During the audition, however, Nightbirde shared some tough personal news — she had “some cancer” in her lungs, spine and liver. Nightbirde also later revealed that she was given a 2% chance of survival.

“That felt like the most authentic thing I’ve heard this season,” “America’s Got Talent” television host Howie Mandel said following Marczewski’s performance.

Despite battling cancer off and on since 2017 and having been out of work for the last several years due to her health, the Liberty University grad has not allowed her tragedy to become her identity.

In a 2019 New Year’s Eve  blog post on her website, Nightbirde shared her diagnosis with terminal cancer. As she described it, “innumerable tumors were found throughout my lungs, liver, lymph nodes, ribs and spine.”

“I was on the living room floor leaning over the report, head in my hands. Six months to live. Two percent chance of survival,” she wrote.

In another blog post she states she then moved to California and underwent treatments. On July 20, 2020, Nightbird posted a celebratory video on social media declaring that she was “cancer free.”

She has recently told NBC4i.com in California that she currently has cancer again and isn’t “in the clear.” That’s what has given her a 2% survival rate.

“It’s important that everyone knows I’m so much more than the bad things that happen to me,” she said from the stage.

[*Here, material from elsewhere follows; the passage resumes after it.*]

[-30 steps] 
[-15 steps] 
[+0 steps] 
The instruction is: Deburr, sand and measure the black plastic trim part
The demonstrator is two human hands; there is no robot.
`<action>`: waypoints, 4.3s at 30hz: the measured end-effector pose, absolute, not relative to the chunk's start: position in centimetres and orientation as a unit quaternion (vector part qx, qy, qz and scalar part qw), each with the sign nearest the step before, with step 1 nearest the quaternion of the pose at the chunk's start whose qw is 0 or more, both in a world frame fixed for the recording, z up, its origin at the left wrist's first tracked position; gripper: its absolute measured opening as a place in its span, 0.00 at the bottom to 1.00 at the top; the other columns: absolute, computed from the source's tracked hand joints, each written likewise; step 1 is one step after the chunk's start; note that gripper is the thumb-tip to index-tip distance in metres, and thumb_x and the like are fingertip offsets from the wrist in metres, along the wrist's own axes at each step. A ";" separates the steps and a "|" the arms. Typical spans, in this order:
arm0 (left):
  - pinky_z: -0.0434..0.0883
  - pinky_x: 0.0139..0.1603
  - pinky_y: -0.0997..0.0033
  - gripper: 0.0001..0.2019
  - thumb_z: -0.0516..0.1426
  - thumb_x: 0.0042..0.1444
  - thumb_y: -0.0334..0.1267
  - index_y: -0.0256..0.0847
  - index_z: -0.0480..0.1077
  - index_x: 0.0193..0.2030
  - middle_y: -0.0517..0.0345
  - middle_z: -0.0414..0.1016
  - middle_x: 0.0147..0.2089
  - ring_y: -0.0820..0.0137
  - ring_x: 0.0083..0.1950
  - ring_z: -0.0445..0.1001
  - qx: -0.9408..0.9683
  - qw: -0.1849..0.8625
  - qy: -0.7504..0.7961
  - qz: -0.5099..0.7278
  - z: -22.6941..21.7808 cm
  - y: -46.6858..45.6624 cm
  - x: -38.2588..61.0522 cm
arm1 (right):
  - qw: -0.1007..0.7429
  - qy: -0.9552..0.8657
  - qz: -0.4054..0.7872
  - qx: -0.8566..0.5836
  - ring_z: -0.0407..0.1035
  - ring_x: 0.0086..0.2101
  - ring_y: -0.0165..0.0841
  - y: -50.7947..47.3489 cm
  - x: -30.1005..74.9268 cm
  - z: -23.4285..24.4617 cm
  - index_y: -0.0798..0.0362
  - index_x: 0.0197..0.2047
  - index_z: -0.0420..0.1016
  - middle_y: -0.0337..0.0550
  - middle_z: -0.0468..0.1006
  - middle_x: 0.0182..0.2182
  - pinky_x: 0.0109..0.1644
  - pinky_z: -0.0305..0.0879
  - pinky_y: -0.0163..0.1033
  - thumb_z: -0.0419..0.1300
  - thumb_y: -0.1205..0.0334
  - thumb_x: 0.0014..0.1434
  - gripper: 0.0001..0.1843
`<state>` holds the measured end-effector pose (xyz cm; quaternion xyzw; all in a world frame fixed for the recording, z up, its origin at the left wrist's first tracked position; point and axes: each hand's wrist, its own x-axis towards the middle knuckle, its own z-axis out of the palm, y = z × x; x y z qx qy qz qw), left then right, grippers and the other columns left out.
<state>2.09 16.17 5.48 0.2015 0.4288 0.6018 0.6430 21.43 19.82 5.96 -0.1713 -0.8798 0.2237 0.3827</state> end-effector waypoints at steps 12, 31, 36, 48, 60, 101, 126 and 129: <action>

“You can’t wait until life isn’t hard anymore before you decide to be happy,” she added. “I have a 2 percent chance of survival, but 2 percent is not 0 percent. Two percent is something, and I wish people knew how amazing it is.”

It was during Marczewski’s time as an advertising and public relations student that she was first encouraged to pursue music as a career.

“At Liberty, I was constantly challenged with the question, ‘If you could do anything for this world and you knew that you would succeed, what would you do?’” she said in a feature in the Liberty Journal in 2019. “For me, the answer to that question was always music, but music was never on the radar for me as a career path. If I had not come to Liberty, I don’t think that I would be doing this. It was pounded into my head that I needed to pursue what I was passionate about.”